(Sangha by Zenju Earthlyn Manuel from her new book Tell Me Something About Buddhism)

As I wrote in the book, disturbances, harmful situations, and challenging people can all be assistants in deepening the walk of life. Many expect all Buddhists to be nice or something along those lines. Some enter Buddhist centers hoping to become as nice as they think all Buddhists are. They may think, “If only I could get rid of my rage, life would be good, and everyone would love me because I am so nice.”

Of course, this thought is as ungrounded as it sounds. We enter Buddha’s path as human beings, and we walk on it as human beings. We are guaranteed to feel, fully, all of the emotions of a human being. What the path assists us in doing is seeing the root of the emotion in the midst of its occurrence, so that the response is not more pain and suffering. We learn to question, “What is going on here?”

During one of my stays in a monastery, I experienced great pain when fellow practitioners could not accept my invisible physical disability as the reason I could not kneel to serve the meals or stand in the kitchen for very long. The frustration others received and the isolation I felt as results of my physical challenges fueled my sense of rejection and not belonging. I would sit in the zendo (meditation hall) and receive spontaneous visions of myself in a bright yellow robe amidst the black robes of Soto Zen that we were required to wear.

After weeks of sensing the angst from others and holding a desire for the agitated few to change their focus, I began to suffer. During the oryoki meals (a ceremonial way of eating in the zendo), I could hardly swallow my food because of the need to burst into tears. Soon, the wailing inside me broke down to small weepings every time we had a forty-minute sitting session.

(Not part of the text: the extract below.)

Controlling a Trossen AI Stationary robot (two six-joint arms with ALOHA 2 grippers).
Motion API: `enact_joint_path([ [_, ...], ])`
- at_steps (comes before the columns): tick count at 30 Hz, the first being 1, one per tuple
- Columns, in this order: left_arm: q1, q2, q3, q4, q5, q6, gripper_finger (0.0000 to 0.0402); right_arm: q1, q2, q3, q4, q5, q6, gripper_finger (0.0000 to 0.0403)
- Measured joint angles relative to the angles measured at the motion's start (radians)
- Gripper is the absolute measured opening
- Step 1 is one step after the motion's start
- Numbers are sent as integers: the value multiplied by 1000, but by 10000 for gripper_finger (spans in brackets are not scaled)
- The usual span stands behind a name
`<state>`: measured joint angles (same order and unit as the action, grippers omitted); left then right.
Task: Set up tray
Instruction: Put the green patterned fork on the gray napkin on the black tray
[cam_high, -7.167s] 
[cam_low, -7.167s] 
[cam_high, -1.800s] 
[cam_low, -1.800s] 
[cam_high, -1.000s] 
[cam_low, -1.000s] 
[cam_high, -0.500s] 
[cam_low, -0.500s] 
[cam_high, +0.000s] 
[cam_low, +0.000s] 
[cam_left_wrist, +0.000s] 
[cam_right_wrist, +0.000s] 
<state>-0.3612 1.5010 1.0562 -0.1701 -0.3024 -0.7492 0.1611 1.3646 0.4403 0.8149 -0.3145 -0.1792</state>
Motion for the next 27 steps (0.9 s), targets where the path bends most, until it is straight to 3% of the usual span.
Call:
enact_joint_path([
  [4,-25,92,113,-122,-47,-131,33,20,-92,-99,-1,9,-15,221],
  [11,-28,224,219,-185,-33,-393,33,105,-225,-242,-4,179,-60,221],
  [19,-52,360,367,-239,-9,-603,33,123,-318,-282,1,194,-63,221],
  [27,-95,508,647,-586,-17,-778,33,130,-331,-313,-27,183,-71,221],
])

Finally, I requested guidance from the lead teacher. I explained to him what was happening. He listened without ever taking his eyes off of me. After I was done speaking, he said, “All emotions are from the past.” I blinked once, then twice. How could that be? I thought to myself. He asked me to return to the zendo and to let those feeling come forward until I could see with my heart what was going on with me and not the others.

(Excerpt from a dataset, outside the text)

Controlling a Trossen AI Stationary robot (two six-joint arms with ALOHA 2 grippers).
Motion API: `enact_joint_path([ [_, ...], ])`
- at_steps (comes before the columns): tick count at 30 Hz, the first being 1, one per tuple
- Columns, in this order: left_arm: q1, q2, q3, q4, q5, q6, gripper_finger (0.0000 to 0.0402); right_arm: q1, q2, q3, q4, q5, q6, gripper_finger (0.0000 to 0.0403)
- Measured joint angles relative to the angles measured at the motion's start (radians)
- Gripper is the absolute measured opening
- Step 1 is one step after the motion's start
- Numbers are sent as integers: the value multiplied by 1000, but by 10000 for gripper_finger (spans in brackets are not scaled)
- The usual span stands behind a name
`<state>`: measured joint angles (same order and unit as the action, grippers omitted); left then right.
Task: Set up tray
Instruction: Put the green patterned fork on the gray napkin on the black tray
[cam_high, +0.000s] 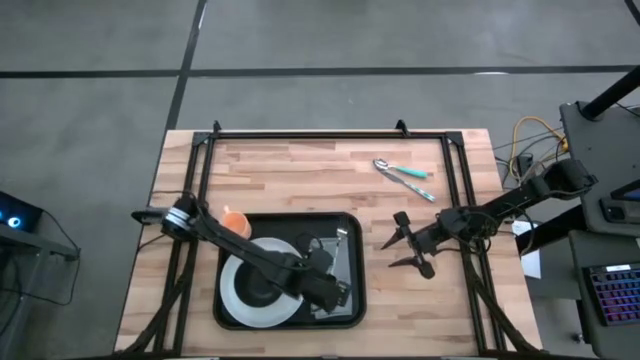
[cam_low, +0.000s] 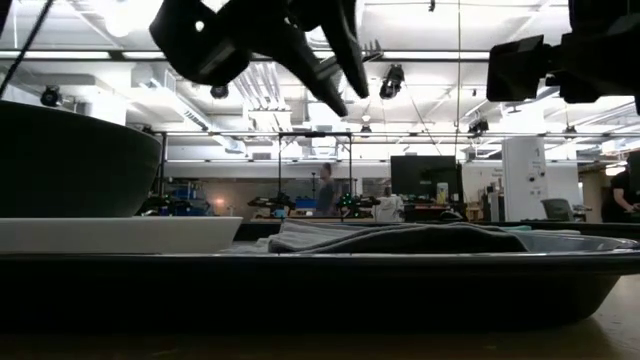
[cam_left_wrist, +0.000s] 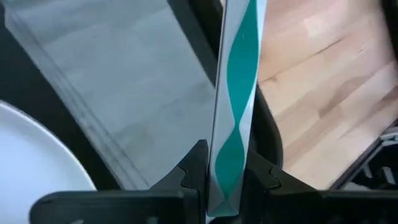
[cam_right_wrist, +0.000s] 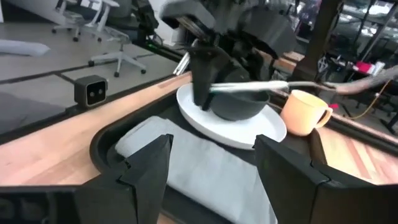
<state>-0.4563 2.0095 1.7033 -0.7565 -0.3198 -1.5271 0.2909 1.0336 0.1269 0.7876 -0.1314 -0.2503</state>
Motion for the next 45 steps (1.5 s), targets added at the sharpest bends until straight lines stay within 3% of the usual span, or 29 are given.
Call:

I returned and continued to weep in my seat until one day during lunch, I could not take another bite. I put down my utensils and allowed the tears to gush forward. While they were coming, a vision of myself emerged in one of my dresses I wore at the age of eight. It was plaid with puffed sleeves, starched stiff, the way my mother ironed our dresses. I had white anklet socks and black patent leather, buckled shoes. My hair was pressed straight and pulled tight in two ponytails, one on each side of my head, with bangs that rolled under. Suddenly, in the zendo, I was the little Earthlyn who had been forced to attend a predominantly white Jewish elementary school in Los Angeles in the early 1960s. I was there, right at the desk of my elementary school instead of in my seat in the zendo. I felt the old anger of being called names, being pushed, being different. I felt the jealousy I had for my best friend, Roslyn, who belonged at the school because she was Jewish. I felt all the emotions possible while sitting in meditation.

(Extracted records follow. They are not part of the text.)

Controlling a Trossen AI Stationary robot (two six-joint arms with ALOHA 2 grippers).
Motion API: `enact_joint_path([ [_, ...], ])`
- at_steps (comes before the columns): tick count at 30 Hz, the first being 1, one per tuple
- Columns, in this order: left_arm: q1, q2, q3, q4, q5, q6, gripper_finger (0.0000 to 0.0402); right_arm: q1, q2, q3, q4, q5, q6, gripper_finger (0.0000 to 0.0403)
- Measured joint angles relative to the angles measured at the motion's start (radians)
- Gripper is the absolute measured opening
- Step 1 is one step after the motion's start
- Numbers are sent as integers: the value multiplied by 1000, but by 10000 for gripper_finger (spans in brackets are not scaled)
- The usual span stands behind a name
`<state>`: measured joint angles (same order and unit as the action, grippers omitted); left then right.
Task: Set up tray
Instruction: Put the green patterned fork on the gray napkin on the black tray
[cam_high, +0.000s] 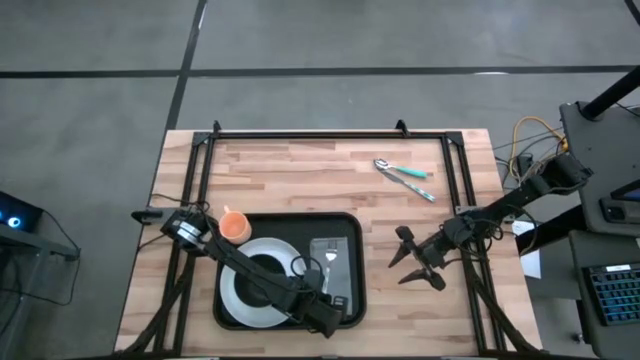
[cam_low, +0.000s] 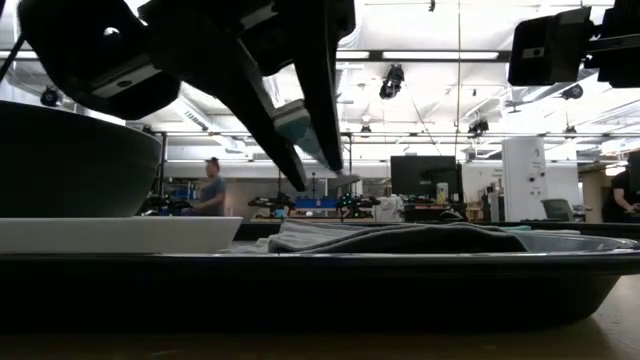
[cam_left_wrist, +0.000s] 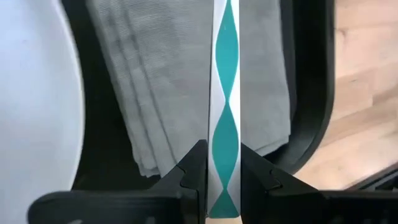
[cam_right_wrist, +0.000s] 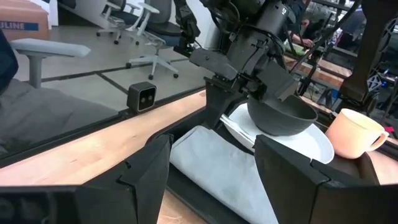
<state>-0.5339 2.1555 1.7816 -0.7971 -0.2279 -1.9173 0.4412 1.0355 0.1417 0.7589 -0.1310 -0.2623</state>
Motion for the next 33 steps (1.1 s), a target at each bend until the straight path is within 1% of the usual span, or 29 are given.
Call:
enact_joint_path([
  [3,0,0,-7,1,0,-22,35,0,0,0,0,0,0,221],
  [8,0,0,-20,2,-1,-61,41,0,0,0,0,0,0,221],
  [12,0,0,-28,1,-2,-103,35,0,0,0,0,0,0,221],
  [17,0,0,-31,5,-2,-113,35,0,0,0,0,0,0,221],
  [20,-4,0,-45,6,-2,-145,37,0,0,0,0,0,0,221],
  [24,-5,0,-64,27,-2,-150,38,0,0,0,0,0,0,221],
  [27,-5,0,-76,78,-6,-134,40,0,0,0,0,0,0,221],
  [33,-5,-1,-84,107,-12,-110,58,0,0,0,0,0,0,221],
])
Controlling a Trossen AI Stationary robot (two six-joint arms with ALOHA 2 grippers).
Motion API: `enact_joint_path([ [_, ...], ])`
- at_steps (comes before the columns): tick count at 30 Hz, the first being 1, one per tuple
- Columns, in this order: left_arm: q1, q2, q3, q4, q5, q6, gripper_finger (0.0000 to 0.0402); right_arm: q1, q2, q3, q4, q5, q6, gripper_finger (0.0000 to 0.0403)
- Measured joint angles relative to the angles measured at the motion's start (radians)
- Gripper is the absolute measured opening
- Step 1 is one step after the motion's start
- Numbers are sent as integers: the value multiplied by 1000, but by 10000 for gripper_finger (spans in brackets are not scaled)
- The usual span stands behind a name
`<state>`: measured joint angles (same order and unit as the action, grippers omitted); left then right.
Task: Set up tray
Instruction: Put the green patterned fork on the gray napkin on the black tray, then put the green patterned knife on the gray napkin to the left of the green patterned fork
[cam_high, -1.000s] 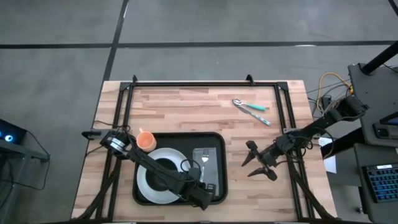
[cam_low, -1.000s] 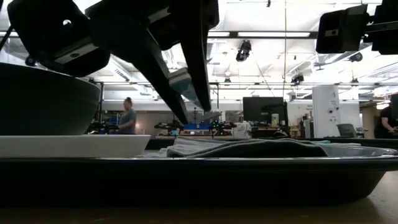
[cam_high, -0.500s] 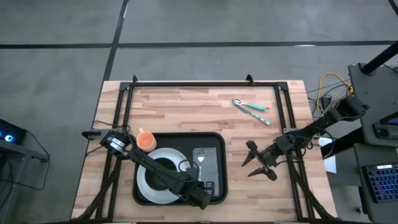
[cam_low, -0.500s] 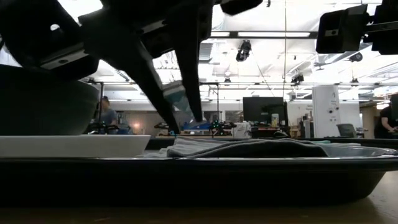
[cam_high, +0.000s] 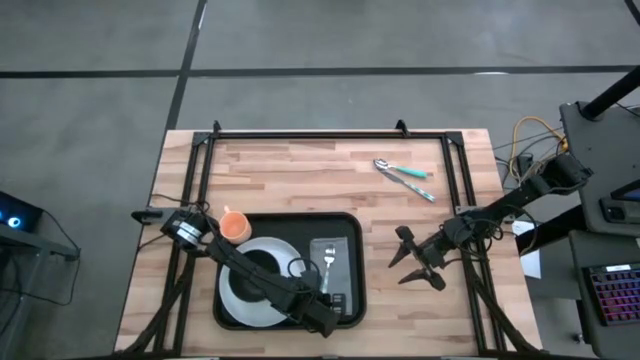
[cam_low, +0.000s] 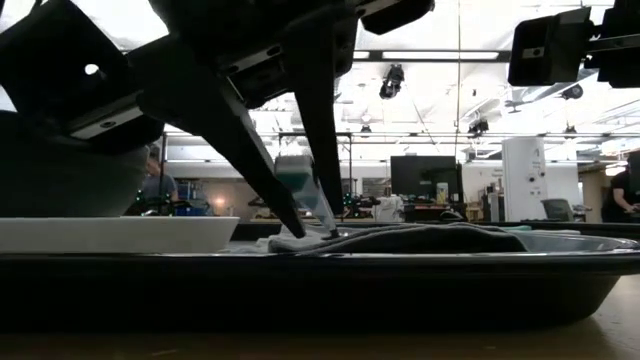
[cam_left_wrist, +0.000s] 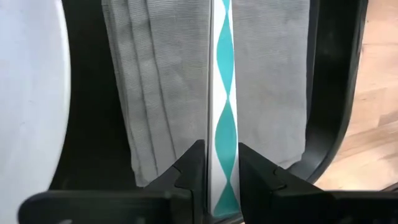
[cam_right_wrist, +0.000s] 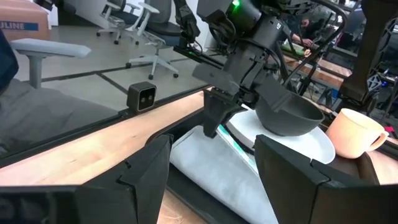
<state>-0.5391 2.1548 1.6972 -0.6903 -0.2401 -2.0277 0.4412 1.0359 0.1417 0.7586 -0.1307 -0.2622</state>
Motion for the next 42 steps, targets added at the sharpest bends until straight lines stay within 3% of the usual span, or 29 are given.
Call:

Although the incidents that occurred at the monastery were new events of my life, the emotions were clearly from events long gone. I understood those events of the past to be what shaped the suffering for me in the zendo. I allowed the tears to continue for days. For three months, we sat anywhere from five to six hours a day, every day. I had plenty of time to look into the infinite mirror of zazen and see the life renamed Zenju.

Once the emotions rode themselves out, I was able to deal with the situation at hand. I could address the present-day problem in the zendo without getting back at the boy at my elementary school who stole my berets, or the boy who spit in my face in junior high school. I was more effective in practicing complete and loving speech—not because I had any technique for right speech, but because I had completely surrendered to my heart.

The pain of the present-day events at the monastery did not go away because healing is a work in progress. I continued such healing, weeping day by day. If I had turned my attention away from the purification occurring and turned toward those who were focusing on me, I would have missed a powerful chance for transforming suffering in my life. I did not become a stoic practitioner so that I would be seen as a powerful mountain sitting atop my meditation cushion. I was a tearful Zen student who saw clearly that my journey on the path required feeling and seeing every step of the way, without the stories. We are to be full human beings on the path of Buddha, with all of the emotions of a human being. We cannot fully practice such a call for liberation without our lives being fully exposed. There is no hiding.